Goal of the exercise:
Identify each line below that contains the word "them", and copy it out.

*** Entries shown Section Begins ***

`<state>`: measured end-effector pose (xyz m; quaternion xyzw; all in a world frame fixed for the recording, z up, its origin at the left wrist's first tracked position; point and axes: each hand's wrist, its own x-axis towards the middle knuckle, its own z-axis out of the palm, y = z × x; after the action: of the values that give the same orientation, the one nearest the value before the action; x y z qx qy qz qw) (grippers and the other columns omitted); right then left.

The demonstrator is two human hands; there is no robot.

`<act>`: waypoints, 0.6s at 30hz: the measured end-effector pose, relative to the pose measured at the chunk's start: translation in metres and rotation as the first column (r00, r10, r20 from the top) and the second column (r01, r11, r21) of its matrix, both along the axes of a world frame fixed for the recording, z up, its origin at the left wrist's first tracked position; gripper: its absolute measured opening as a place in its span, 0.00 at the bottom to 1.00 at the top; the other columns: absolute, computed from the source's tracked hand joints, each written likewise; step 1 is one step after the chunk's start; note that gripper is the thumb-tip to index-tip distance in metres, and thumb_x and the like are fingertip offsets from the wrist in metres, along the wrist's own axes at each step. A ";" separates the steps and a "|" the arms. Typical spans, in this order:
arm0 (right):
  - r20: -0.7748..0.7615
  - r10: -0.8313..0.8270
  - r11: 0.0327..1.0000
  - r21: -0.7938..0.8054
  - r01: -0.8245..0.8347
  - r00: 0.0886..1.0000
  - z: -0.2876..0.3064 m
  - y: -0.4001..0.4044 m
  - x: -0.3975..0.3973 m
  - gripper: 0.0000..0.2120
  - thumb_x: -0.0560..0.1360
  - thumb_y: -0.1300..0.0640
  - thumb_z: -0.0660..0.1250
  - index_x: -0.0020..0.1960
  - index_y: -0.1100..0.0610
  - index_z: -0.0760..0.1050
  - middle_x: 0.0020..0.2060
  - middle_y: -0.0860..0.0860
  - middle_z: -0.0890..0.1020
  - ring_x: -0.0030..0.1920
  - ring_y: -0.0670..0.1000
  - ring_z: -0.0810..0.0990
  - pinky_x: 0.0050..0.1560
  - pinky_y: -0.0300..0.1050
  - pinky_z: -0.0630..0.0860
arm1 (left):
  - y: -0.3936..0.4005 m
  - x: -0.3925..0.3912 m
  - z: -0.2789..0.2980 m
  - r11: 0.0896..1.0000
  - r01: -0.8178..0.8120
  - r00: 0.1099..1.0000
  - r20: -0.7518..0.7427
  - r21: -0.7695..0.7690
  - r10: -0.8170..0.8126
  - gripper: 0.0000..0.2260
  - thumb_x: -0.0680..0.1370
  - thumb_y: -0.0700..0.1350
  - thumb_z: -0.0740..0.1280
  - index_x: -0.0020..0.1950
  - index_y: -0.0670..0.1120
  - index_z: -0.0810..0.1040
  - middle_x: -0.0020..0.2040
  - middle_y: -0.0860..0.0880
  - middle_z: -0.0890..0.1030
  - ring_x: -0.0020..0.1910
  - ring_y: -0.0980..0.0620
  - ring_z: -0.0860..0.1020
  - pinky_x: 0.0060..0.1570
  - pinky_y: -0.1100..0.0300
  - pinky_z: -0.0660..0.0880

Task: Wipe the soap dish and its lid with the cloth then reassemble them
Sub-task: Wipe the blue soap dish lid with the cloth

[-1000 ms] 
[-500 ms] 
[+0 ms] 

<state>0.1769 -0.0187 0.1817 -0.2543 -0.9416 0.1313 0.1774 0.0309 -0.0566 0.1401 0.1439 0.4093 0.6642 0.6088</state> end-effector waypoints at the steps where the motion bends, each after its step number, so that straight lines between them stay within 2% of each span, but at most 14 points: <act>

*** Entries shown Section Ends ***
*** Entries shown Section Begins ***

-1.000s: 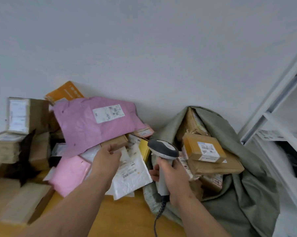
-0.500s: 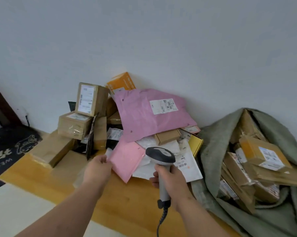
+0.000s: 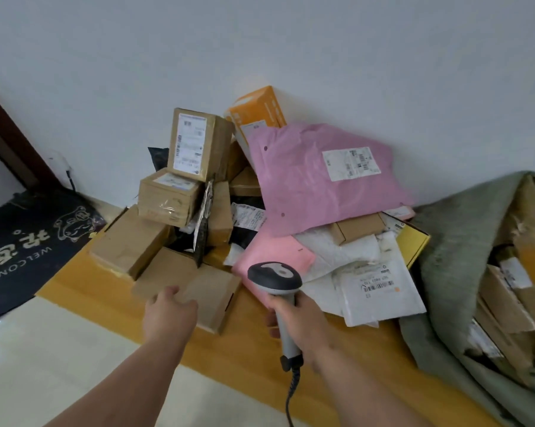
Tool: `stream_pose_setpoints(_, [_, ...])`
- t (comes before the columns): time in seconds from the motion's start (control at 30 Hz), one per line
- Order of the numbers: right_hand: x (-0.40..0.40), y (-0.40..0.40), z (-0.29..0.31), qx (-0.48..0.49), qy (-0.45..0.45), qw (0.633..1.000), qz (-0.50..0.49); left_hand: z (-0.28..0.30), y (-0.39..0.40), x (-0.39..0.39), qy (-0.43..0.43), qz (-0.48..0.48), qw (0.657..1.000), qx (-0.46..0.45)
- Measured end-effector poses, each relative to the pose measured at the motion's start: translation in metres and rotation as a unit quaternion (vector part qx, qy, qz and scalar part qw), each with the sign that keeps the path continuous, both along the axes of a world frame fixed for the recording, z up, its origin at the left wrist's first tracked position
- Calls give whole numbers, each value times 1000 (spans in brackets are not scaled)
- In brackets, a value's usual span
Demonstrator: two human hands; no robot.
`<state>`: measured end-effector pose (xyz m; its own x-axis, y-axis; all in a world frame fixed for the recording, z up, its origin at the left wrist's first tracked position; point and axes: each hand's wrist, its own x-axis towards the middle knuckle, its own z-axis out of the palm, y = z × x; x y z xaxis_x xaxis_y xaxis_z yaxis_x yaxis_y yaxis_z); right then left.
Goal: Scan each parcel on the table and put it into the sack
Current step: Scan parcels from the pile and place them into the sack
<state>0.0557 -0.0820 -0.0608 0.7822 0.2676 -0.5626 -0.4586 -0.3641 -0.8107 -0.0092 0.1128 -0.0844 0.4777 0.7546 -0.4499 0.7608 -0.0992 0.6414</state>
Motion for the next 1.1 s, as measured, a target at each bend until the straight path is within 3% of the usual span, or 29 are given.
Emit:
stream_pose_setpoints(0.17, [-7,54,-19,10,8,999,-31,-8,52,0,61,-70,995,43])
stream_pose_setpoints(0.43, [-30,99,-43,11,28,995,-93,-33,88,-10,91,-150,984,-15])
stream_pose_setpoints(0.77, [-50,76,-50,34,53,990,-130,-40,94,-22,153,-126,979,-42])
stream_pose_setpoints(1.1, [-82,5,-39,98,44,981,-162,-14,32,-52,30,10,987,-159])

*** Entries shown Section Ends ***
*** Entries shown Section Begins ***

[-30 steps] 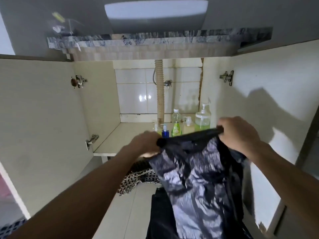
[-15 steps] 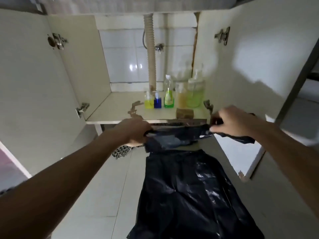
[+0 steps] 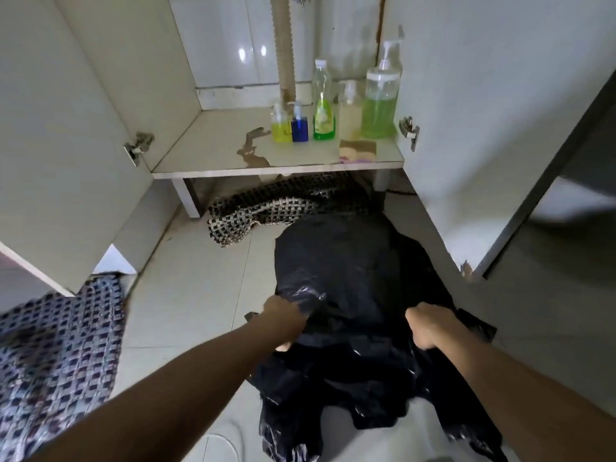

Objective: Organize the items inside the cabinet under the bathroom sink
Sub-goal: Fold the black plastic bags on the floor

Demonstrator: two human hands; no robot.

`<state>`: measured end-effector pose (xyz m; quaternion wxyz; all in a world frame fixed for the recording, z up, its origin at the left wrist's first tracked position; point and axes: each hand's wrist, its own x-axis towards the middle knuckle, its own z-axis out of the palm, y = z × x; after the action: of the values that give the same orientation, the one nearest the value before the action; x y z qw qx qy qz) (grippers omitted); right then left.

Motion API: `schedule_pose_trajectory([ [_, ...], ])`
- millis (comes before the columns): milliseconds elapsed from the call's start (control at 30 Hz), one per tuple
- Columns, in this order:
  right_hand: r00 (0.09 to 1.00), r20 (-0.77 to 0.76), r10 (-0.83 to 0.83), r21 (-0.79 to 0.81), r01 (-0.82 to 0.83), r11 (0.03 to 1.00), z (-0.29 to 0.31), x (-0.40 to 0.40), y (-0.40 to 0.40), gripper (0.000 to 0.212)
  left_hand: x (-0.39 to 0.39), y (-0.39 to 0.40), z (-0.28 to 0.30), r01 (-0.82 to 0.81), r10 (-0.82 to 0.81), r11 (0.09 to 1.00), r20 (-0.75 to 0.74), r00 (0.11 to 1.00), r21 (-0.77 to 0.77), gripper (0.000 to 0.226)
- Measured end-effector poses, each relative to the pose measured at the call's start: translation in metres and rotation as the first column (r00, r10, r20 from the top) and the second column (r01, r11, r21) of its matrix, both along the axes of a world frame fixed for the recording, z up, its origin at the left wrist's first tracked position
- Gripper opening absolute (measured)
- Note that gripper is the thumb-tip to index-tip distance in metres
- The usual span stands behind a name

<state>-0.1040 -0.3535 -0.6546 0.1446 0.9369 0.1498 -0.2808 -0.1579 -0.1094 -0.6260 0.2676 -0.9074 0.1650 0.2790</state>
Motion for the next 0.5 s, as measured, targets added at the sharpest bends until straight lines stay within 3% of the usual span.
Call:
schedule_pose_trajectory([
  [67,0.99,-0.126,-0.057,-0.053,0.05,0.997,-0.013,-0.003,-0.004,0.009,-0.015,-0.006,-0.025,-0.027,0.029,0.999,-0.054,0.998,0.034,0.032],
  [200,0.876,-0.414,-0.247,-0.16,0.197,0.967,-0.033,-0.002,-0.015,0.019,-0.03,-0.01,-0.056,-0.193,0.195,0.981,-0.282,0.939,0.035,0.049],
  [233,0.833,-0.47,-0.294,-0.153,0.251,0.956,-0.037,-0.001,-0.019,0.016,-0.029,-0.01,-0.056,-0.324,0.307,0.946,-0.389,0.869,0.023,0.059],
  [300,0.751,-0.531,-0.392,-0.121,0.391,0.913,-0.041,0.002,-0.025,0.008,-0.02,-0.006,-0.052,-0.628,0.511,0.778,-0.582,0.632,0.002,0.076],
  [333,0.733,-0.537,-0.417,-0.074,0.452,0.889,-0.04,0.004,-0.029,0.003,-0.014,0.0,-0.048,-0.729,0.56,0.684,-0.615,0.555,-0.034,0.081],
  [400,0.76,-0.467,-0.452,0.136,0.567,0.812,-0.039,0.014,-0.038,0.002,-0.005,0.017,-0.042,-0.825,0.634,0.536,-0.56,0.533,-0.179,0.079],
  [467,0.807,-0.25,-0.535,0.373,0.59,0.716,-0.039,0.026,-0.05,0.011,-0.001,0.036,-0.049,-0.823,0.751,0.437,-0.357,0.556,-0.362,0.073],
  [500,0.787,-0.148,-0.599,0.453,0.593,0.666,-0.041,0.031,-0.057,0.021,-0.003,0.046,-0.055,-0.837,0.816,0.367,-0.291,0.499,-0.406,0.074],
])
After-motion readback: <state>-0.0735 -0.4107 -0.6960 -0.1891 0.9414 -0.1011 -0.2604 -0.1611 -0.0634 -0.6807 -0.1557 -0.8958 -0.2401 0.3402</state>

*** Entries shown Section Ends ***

Response for this exercise:
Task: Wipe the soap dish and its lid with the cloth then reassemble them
<state>0.1769 -0.0187 0.1817 -0.2543 -0.9416 0.1313 0.1774 0.0309 -0.0566 0.1401 0.1439 0.4093 0.6642 0.6088</state> end-effector waypoints at the steps where the motion bends, each after its step number, so that straight lines between them stay within 2% of each span, but at most 14 points: <act>
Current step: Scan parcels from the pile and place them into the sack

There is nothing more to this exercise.